The Mudcat Café TM
Thread #161249   Message #3831640
Posted By: Steve Shaw
10-Jan-17 - 06:21 AM
Thread Name: BS: Theresa May's new year message
Subject: RE: BS: Theresa May's new year message
The Somerset Levels flood disaster was hugely exacerbated by the fact that the main drains were heavily silted. That is the result of poor farming practices leading to soil erosion. The taxpayer then has to subsidise farming (again!) by paying for the dredging. You don't have to drive far from here to see fields left bare all winter, ready for the next sowing of maize. Disastrous. Soils lacking organic matter need greater and greater inputs of polluting artificial fertilisers. Monoculture means herbicides. What the farmers round here call blackgrass is a menace that can only be controlled by the most vicious herbicides. It also means a constant war against pests, the latest nuclear option being neonicotinoid insecticides which are systemic, killing bees and working up the food chain. Enjoy your breakfast. Songbird populations are being devastated by bad farming practices. I know one farmer a mile or two from here who has farmed all his life who doesn't know one bird from another nor one wild flower from another. The big farm down the road has built a large cafe with a lake in front of it and calls itself a "wildlife centre" (well, I suppose he has some very nice pictures of wildlife on his walls, most of which wildlife you'll have to get off his farm if you want to see any of it). You can walk across his huge fields in summer if you don't mind labouring through tedious groves of maize, linseed or oilseed rape. At least you can still see the sea in the distance. You won't see a butterfly or hear a bird singing in any of those fields. You might get lucky and see the odd wildflower poking out of one of the few stone walls that are left.

The house I live in is my house. I bought it and I love it. It now has a new roof and better windows than when we moved in and I've transformed my garden from an open field into a tree, shrub and flower-filled paradise for wildlife and a nice place to sit out in summer. I grow tomatoes and cucumbers in my greenhouse and I grow a lot of my own veg. I have occasion to visit people who live in privately-rented houses. The fixtures and fittings are selected for utility and cheapness, aesthetic considerations coming a very poor third. The "gardens" are patches of grass which are seldom cut often enough to keep them looking healthy, and the houses and gardens in the street are all the same. They are houses, not homes. No-one loves them and they are really just there to provide profits for landlords in order to give them "returns on their investment." They charge whatever rent they like and can kick out their tenant at a month's notice. If repairs are need the landlord is generally reluctant to cough up and the tenant, despite paying a thousand a month or more, will generally have a lot of hassle before anything gets done. At the end of the tenancy the landlord will do his level best to find excuses not to return the tensnt's deposit.

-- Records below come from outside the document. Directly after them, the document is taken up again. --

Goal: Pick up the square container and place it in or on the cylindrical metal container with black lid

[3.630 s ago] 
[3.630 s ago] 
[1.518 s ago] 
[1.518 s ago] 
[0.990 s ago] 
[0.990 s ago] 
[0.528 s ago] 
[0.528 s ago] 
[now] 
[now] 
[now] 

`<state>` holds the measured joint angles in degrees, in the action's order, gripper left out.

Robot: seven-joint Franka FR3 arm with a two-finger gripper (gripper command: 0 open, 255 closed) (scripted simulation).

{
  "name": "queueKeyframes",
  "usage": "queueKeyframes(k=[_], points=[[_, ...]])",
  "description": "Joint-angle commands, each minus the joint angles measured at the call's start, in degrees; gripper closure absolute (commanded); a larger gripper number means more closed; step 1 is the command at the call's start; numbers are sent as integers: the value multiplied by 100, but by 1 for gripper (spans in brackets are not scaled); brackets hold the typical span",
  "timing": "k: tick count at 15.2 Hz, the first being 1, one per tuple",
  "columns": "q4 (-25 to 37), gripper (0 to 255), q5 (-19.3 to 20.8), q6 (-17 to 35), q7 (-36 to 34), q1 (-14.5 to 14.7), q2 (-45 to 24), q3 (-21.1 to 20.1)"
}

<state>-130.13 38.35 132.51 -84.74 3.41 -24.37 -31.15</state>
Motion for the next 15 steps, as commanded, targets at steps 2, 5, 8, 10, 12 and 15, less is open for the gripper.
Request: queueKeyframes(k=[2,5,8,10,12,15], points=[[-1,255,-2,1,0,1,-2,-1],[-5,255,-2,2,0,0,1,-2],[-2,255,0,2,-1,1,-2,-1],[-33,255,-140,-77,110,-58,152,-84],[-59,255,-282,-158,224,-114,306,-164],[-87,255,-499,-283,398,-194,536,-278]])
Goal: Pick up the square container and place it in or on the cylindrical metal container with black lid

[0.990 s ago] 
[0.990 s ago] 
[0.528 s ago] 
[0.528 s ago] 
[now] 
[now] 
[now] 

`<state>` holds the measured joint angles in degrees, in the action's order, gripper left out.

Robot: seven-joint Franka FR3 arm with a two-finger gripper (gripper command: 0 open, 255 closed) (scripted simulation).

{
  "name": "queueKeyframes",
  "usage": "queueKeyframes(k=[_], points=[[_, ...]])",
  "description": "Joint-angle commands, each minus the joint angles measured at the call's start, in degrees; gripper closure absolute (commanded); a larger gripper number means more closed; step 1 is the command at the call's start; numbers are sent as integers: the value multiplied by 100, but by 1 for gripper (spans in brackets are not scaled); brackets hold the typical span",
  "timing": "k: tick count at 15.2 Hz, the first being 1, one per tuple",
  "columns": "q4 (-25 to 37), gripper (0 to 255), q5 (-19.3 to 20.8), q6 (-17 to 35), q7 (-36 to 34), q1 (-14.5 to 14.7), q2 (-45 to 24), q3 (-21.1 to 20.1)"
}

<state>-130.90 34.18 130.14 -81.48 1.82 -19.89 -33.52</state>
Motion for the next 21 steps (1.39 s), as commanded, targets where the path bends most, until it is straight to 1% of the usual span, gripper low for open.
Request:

If you own your house, or your farm, you will have to love it if you want to make it even better than when you first took it on. The hard work you do will all be on your own behalf. If you're a tenant, and someone you hardly ever see owns the house or land, you won't love it because it will never actually be yours. If you look after it well it will be out of a sense of duty or misplaced loyalty to the squire, or because you're scared that he'll throw you out. This isn't just modern life, it's always been like this and look at the state of the place. If you ever drive on the road that goes past Stonehenge as I sometimes do, force yourself to look at the soulless countryside, run by the barley barons who get enough in subsidies to buy my house once a year. Those ancient Britons, who actually understood the land, if they could see what we've done would certainly have some suggestions, probably stated in very fruity language, as to what we could do with our "progress."